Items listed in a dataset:
__________

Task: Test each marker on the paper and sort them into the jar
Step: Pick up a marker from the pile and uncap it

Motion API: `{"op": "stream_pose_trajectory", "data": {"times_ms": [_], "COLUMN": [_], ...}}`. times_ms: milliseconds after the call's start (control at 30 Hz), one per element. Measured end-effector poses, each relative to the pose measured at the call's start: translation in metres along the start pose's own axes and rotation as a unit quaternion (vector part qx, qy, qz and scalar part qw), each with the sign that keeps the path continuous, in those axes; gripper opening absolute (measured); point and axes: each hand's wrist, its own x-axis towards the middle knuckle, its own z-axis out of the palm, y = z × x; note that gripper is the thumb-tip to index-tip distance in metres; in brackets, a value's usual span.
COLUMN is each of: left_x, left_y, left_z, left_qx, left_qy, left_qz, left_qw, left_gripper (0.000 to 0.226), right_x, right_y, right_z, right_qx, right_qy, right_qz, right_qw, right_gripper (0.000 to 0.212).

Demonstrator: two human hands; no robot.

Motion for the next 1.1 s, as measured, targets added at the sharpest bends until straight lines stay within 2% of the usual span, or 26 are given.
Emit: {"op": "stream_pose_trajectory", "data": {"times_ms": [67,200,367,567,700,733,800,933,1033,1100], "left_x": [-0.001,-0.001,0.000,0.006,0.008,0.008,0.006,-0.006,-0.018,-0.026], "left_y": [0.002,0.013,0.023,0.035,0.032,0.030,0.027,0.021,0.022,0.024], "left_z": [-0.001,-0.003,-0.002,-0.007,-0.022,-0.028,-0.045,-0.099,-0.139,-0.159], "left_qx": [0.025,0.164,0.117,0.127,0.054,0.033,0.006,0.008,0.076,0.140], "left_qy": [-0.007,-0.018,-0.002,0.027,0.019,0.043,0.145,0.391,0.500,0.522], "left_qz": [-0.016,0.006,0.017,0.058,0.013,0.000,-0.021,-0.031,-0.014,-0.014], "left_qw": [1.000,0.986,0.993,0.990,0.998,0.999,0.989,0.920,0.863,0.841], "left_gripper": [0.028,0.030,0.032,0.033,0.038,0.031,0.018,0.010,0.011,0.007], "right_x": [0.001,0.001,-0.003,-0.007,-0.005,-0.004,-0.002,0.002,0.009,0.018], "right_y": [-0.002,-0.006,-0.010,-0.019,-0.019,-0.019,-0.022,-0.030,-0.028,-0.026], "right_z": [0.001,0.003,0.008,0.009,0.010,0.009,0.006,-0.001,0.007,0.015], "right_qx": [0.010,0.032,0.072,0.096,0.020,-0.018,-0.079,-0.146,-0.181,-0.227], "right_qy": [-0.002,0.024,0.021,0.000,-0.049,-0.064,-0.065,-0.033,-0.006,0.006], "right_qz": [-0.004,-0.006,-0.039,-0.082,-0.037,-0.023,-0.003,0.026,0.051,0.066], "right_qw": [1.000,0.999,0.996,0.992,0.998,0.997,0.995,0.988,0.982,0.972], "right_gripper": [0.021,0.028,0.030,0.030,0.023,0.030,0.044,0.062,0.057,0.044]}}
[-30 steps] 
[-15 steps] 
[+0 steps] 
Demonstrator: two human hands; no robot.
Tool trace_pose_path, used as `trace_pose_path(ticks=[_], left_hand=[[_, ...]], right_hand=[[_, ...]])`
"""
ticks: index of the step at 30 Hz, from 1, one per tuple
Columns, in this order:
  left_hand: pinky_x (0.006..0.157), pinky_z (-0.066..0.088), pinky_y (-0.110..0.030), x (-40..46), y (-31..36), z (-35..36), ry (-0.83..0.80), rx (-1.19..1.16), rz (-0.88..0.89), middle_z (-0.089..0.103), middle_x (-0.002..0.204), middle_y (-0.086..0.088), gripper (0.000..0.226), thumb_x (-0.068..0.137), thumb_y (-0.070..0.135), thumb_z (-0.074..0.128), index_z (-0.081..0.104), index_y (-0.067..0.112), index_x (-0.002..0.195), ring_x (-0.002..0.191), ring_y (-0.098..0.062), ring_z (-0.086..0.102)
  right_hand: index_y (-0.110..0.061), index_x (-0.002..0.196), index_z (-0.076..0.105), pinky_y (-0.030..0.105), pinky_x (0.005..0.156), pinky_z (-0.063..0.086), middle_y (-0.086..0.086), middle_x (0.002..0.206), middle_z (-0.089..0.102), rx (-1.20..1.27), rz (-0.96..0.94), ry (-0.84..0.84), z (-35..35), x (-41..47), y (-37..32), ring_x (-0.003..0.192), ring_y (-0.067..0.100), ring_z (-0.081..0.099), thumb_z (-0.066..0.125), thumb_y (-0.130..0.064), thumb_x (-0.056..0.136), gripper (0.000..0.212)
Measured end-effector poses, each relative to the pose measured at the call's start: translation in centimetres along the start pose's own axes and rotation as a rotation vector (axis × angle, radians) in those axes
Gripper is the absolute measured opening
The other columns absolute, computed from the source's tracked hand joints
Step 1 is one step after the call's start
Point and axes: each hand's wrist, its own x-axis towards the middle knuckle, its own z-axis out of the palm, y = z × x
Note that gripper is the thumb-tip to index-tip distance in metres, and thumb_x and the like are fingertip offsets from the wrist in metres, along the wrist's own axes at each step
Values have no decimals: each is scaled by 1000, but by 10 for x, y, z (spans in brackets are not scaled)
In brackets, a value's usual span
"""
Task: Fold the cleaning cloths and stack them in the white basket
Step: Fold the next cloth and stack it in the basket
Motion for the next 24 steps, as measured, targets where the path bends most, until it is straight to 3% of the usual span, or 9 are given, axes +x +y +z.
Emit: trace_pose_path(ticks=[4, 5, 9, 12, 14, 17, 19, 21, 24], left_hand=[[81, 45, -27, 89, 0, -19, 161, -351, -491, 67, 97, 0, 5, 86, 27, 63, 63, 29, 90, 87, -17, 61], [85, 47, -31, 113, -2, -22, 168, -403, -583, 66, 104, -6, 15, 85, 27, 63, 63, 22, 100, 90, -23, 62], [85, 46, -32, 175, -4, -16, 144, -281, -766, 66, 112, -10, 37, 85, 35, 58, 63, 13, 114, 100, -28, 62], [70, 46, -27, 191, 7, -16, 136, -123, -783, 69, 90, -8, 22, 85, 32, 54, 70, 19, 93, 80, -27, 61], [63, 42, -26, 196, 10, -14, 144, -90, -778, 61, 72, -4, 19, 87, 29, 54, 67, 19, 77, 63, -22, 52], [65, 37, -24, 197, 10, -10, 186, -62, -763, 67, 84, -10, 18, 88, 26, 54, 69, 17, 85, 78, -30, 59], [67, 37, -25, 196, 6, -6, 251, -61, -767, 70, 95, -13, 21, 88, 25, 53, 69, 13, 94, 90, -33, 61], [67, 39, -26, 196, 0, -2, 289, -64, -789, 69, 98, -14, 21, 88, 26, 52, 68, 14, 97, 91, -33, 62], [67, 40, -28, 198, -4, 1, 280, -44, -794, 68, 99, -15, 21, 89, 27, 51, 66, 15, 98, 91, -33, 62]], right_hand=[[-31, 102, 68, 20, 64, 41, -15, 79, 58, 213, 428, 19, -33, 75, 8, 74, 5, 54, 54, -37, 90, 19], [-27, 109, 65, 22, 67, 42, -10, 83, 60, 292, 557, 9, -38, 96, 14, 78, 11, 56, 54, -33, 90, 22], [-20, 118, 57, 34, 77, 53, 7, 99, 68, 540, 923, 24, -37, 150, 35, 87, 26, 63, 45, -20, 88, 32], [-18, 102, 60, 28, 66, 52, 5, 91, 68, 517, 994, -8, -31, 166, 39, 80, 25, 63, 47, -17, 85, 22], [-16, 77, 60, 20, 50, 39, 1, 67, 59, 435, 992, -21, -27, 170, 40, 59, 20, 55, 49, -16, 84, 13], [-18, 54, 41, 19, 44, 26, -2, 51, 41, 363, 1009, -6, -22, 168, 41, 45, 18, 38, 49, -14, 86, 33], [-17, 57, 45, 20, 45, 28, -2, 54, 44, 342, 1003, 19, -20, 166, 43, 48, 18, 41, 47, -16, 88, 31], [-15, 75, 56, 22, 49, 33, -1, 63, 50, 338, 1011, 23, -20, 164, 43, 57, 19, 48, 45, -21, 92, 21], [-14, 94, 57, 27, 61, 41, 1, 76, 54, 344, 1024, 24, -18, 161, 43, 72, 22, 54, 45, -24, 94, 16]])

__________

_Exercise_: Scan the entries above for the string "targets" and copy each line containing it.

_Task response_:
Motion for the next 1.1 s, as measured, targets added at the sharpest bends until straight lines stay within 2% of the usual span, or 26 are given.
Motion for the next 24 steps, as measured, targets where the path bends most, until it is straight to 3% of the usual span, or 9 are given, axes +x +y +z.

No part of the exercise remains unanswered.